_What to do_: Output the data in full. Keep every word exact and exclude the pictures.

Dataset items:
-=-=-=-=-

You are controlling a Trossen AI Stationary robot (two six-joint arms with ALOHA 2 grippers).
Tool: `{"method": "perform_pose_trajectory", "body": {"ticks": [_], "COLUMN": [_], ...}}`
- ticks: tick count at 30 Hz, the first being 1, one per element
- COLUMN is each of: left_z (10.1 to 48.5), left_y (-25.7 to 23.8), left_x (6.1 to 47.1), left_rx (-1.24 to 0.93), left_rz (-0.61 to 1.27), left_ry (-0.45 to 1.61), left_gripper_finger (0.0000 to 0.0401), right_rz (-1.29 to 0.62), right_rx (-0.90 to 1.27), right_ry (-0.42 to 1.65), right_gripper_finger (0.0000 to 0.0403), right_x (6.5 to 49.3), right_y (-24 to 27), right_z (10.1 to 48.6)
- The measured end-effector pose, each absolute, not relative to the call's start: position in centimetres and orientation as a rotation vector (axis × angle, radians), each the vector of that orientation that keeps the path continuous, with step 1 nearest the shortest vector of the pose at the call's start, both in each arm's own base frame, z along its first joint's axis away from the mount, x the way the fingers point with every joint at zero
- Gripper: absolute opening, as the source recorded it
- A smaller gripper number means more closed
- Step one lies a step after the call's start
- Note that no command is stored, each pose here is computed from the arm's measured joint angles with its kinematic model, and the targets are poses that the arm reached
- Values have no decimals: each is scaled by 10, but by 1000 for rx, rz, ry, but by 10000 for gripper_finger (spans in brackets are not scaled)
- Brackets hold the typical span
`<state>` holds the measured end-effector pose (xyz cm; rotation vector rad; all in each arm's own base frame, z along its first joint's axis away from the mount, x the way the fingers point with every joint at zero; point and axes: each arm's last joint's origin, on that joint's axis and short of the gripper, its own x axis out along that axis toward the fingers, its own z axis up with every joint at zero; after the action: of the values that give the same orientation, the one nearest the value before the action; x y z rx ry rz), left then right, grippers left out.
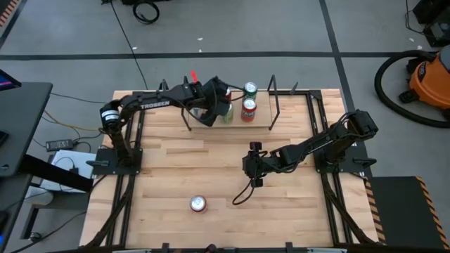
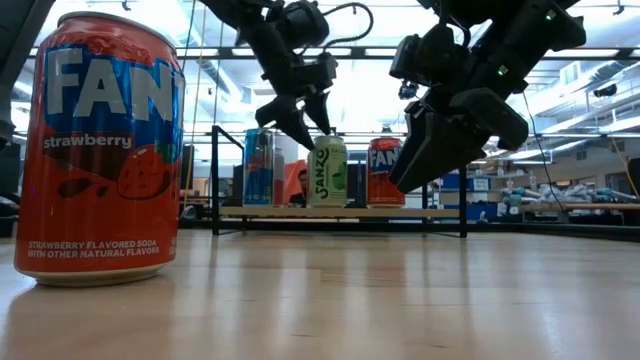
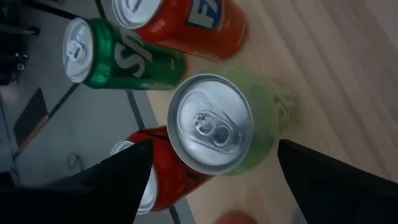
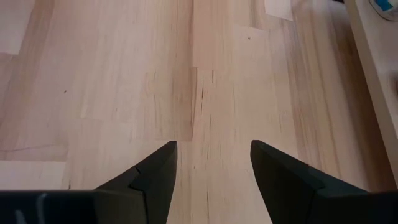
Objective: Place canned beverage on shelf
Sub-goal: Put the light green soda can on the shelf, then put the red soda can on the shelf
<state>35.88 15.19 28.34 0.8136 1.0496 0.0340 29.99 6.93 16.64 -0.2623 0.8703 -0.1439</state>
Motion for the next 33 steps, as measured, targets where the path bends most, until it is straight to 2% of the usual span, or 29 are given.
{"method": "perform_pose_trajectory", "body": {"ticks": [11, 16, 20, 28, 33], "left_z": [323, 339, 344, 327, 304], "left_y": [130, 95, 68, 25, 3], "left_x": [342, 334, 327, 313, 303], "left_rx": [863, 781, 631, 369, 323], "left_rz": [110, 86, 89, 71, 21], "left_ry": [976, 936, 932, 1117, 1179], "left_gripper_finger": [354, 354, 354, 354, 354], "right_rz": [-148, -208, -257, -321, -382], "right_rx": [-276, -314, -299, -299, -319], "right_ry": [863, 908, 903, 797, 761], "right_gripper_finger": [215, 215, 215, 215, 215], "right_x": [300, 293, 280, 257, 253], "right_y": [69, 68, 69, 65, 51], "right_z": [167, 168, 184, 223, 236]}}
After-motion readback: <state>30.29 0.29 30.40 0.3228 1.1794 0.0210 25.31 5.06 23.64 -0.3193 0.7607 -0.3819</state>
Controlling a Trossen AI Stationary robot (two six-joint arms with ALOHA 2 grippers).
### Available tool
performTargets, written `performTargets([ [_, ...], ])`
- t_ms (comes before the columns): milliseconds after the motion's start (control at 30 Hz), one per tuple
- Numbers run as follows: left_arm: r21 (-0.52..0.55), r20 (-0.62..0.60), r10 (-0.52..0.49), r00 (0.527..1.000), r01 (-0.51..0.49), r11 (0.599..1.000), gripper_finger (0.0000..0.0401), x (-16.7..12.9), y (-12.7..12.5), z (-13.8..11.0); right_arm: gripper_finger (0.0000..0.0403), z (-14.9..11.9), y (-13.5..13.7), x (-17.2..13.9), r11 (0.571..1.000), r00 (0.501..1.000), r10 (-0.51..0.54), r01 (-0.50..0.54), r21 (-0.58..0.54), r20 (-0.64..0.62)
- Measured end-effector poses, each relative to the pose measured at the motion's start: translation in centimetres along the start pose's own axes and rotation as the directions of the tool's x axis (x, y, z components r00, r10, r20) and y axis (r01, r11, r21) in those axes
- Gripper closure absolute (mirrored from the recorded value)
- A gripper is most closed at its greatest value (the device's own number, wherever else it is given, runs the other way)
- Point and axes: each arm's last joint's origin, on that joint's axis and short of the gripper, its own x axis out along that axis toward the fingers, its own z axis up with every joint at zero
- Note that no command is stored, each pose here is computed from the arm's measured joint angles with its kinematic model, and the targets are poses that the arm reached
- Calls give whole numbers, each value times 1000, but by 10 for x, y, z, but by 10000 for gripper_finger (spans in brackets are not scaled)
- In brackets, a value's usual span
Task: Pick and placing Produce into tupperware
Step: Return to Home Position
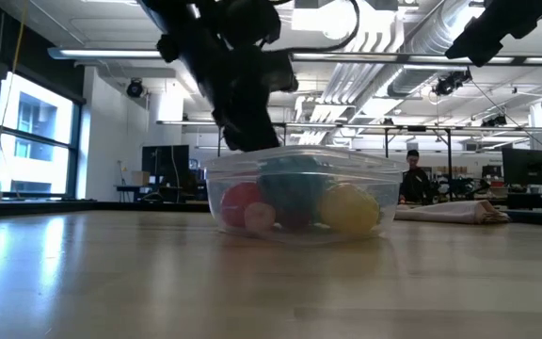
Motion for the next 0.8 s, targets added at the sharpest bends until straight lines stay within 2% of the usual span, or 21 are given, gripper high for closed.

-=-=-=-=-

_Task solution_:
You are controlling a Trossen AI Stationary robot (two six-joint arms with ALOHA 2 grippers).
Tool: `{"method": "perform_pose_trajectory", "body": {"ticks": [_], "COLUMN": [_], ...}}`
- ticks: tick count at 30 Hz, the first being 1, one per element
- COLUMN is each of: left_z (10.1 to 48.5), left_y (-25.7 to 23.8), left_x (6.1 to 47.1), left_rx (-1.24 to 0.93), left_rz (-0.61 to 1.27), left_ry (-0.45 to 1.61), left_gripper_finger (0.0000 to 0.0401), right_rz (-1.29 to 0.62), right_rx (-0.90 to 1.27), right_ry (-0.42 to 1.65), right_gripper_finger (0.0000 to 0.0403), right_x (6.5 to 49.3), right_y (-24 to 27), right_z (10.1 to 48.6)
- The measured end-effector pose, each absolute, not relative to the call's start: position in centimetres and orientation as a rotation vector (axis × angle, radians), each the vector of that orientation that keeps the path continuous, with step 1 nearest the shortest vector of the pose at the call's start, both in each arm's own base frame, z along its first joint's axis away from the mount, x the way the fingers point with every joint at zero
- Gripper: absolute opening, as the source recorded it
- A smaller gripper number means more closed
- Step one lies a step after the call's start
- Note that no command is stored, each pose here is computed from the arm's measured joint angles with its kinematic model, and the targets are poses that the arm reached
- Values have no decimals: each is scaled by 10, but by 1000 for rx, rz, ry, but by 10000 for gripper_finger (spans in brackets are not scaled)
- Brackets hold the typical span
`<state>` holds the measured end-effector pose (xyz cm; rotation vector rad; all in each arm's own base frame, z along its first joint's axis away from the mount, x the way the fingers point with every joint at zero; point and axes: each arm's last joint's origin, on that joint's axis and short of the gripper, its own x axis out along that axis toward the fingers, its own z axis up with every joint at zero; after the action: of the values that give the same orientation, the one nearest the value before the action; x y z rx ry rz), left then right, grippers left out.
Objective: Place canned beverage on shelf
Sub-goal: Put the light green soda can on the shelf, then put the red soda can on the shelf
<state>35.88 15.19 28.34 0.8136 1.0496 0.0340 29.99 6.93 16.64 -0.2623 0.8703 -0.1439</state>
Motion for the next 33 steps, as measured, targets where the path bends most, until it is straight to 2% of the usual span, or 29 are given.
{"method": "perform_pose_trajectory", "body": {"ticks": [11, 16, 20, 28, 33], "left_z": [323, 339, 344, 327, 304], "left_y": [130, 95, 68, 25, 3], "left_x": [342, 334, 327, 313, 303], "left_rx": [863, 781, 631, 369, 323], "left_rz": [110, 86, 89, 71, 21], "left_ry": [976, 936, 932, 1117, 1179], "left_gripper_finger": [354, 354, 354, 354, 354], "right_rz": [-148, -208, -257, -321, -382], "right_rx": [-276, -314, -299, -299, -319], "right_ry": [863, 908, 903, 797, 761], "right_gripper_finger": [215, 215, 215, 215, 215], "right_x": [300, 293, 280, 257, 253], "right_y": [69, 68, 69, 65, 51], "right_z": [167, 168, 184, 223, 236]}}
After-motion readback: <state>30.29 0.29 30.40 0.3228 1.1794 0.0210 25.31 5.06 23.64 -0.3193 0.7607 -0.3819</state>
Controlling a Trossen AI Stationary robot (two six-joint arms with ALOHA 2 grippers).
### Available tool
performTargets, written `performTargets([ [_, ...], ])`
- t_ms (comes before the columns): milliseconds after the motion's start (control at 30 Hz), one per tuple
- Numbers run as follows: left_arm: r21 (-0.52..0.55), r20 (-0.62..0.60), r10 (-0.52..0.49), r00 (0.527..1.000), r01 (-0.51..0.49), r11 (0.599..1.000), gripper_finger (0.0000..0.0401), x (-16.7..12.9), y (-12.7..12.5), z (-13.8..11.0); right_arm: gripper_finger (0.0000..0.0403), z (-14.9..11.9), y (-13.5..13.7), x (-17.2..13.9), r11 (0.571..1.000), r00 (0.501..1.000), r10 (-0.51..0.54), r01 (-0.50..0.54), r21 (-0.58..0.54), r20 (-0.64..0.62)
- Measured end-effector poses, each relative to the pose measured at the motion's start: translation in centimetres along the start pose's own axes and rotation as the directions of the tool's x axis (x, y, z components r00, r10, r20) and y axis (r01, r11, r21) in those axes
- Gripper closure absolute (mirrored from the recorded value)
- A gripper is most closed at its greatest value (the device's own number, wherever else it is given, runs the other way)
- Point and axes: each arm's last joint's origin, on that joint's axis and short of the gripper, its own x axis out along that axis toward the fingers, its own z axis up with every joint at zero
- Note that no command is stored, each pose here is computed from the arm's measured joint angles with its kinematic model, and the targets are poses that the arm reached
- Calls give whole numbers, each value times 1000, but by 10 for x, y, z, but by 10000 for gripper_finger (spans in brackets are not scaled)
- In brackets, a value's usual span
Task: Pick and placing Produce into tupperware
Step: Return to Home Position
Motion for the next 0.8 s, targets added at the sharpest bends until straight lines stay within 2% of the usual span, or 21 are given, gripper high for closed.

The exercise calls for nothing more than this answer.